=== Items from a dataset ===
--- START ---

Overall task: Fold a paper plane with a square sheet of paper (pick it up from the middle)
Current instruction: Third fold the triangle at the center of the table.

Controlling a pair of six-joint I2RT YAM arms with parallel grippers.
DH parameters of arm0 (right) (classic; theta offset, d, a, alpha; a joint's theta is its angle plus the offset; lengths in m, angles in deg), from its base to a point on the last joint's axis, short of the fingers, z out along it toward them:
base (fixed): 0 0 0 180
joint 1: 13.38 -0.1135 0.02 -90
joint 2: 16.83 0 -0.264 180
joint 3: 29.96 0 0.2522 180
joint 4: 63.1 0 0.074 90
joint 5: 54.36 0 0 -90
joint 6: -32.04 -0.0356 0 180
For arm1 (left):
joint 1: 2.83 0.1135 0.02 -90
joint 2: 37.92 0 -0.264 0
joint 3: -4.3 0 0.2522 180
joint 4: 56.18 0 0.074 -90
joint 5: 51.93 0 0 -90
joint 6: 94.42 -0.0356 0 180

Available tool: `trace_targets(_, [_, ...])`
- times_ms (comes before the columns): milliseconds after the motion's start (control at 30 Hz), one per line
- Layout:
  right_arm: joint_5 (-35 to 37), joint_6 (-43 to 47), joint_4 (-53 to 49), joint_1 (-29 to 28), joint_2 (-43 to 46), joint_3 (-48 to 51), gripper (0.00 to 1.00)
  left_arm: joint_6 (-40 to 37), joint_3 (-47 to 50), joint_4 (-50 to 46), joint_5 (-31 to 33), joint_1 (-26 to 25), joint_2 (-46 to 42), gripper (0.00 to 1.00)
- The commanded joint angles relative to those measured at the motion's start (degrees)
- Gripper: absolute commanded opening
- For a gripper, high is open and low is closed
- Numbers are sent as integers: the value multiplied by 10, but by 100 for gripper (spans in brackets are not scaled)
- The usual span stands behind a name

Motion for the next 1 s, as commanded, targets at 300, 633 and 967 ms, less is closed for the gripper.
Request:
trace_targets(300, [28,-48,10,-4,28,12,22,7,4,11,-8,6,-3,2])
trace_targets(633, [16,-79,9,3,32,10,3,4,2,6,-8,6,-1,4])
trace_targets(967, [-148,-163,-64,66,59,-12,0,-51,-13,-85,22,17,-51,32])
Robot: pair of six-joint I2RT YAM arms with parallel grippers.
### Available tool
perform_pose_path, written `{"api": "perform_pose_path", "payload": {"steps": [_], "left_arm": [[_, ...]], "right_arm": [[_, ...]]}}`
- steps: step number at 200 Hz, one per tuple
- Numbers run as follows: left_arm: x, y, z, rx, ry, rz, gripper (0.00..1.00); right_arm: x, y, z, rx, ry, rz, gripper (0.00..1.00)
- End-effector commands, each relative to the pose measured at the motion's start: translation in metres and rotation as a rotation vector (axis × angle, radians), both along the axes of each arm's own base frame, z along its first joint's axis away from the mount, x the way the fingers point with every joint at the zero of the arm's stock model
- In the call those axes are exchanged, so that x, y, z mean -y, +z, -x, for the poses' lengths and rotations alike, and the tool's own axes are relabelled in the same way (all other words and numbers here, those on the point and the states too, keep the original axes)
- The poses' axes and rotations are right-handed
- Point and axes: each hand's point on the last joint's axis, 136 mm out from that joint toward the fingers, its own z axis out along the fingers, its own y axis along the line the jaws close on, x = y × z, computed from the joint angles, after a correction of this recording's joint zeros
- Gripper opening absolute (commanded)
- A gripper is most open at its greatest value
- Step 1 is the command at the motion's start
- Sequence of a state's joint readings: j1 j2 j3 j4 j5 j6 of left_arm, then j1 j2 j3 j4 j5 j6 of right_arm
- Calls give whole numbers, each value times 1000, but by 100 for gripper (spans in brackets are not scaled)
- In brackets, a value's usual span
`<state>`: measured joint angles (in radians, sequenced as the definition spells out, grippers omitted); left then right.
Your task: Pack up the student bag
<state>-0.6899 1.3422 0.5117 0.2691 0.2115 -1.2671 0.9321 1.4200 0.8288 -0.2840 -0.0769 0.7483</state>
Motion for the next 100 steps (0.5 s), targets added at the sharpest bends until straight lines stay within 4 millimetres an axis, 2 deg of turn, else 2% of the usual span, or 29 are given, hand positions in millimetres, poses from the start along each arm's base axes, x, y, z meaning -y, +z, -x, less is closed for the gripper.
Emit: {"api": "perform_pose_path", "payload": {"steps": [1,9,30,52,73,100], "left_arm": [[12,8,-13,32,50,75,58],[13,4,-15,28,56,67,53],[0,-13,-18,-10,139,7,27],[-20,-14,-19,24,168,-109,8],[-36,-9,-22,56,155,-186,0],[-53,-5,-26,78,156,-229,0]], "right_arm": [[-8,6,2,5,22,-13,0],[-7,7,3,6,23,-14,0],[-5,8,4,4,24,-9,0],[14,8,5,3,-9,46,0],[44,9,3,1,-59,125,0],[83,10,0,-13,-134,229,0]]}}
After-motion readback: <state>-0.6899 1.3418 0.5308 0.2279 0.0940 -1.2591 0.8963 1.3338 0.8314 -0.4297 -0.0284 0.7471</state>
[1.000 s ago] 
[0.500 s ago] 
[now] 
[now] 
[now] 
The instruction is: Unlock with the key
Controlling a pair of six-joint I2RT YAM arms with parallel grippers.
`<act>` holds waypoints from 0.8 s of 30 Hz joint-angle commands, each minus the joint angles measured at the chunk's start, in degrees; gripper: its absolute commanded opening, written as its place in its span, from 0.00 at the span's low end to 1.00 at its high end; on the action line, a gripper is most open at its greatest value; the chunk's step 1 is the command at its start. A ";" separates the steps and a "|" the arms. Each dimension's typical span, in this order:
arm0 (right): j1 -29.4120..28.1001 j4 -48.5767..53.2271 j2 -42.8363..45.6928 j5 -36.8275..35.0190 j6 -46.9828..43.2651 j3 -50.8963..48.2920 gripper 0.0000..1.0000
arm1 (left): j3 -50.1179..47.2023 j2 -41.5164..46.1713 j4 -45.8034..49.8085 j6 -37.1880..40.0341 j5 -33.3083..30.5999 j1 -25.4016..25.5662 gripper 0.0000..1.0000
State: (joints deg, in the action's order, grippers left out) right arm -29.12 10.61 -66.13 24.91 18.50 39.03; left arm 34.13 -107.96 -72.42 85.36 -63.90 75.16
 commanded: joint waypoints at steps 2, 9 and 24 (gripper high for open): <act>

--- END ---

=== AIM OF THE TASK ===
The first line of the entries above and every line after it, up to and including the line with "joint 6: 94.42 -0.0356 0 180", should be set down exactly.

=== TASK ANSWER ===
Overall task: Fold a paper plane with a square sheet of paper (pick it up from the middle)
Current instruction: Third fold the triangle at the center of the table.

Controlling a pair of six-joint I2RT YAM arms with parallel grippers.
DH parameters of arm0 (right) (classic; theta offset, d, a, alpha; a joint's theta is its angle plus the offset; lengths in m, angles in deg), from its base to a point on the last joint's axis, short of the fingers, z out along it toward them:
base (fixed): 0 0 0 180
joint 1: 13.38 -0.1135 0.02 -90
joint 2: 16.83 0 -0.264 180
joint 3: 29.96 0 0.2522 180
joint 4: 63.1 0 0.074 90
joint 5: 54.36 0 0 -90
joint 6: -32.04 -0.0356 0 180
For arm1 (left):
joint 1: 2.83 0.1135 0.02 -90
joint 2: 37.92 0 -0.264 0
joint 3: -4.3 0 0.2522 180
joint 4: 56.18 0 0.074 -90
joint 5: 51.93 0 0 -90
joint 6: 94.42 -0.0356 0 180

Nothing further is needed for the exercise.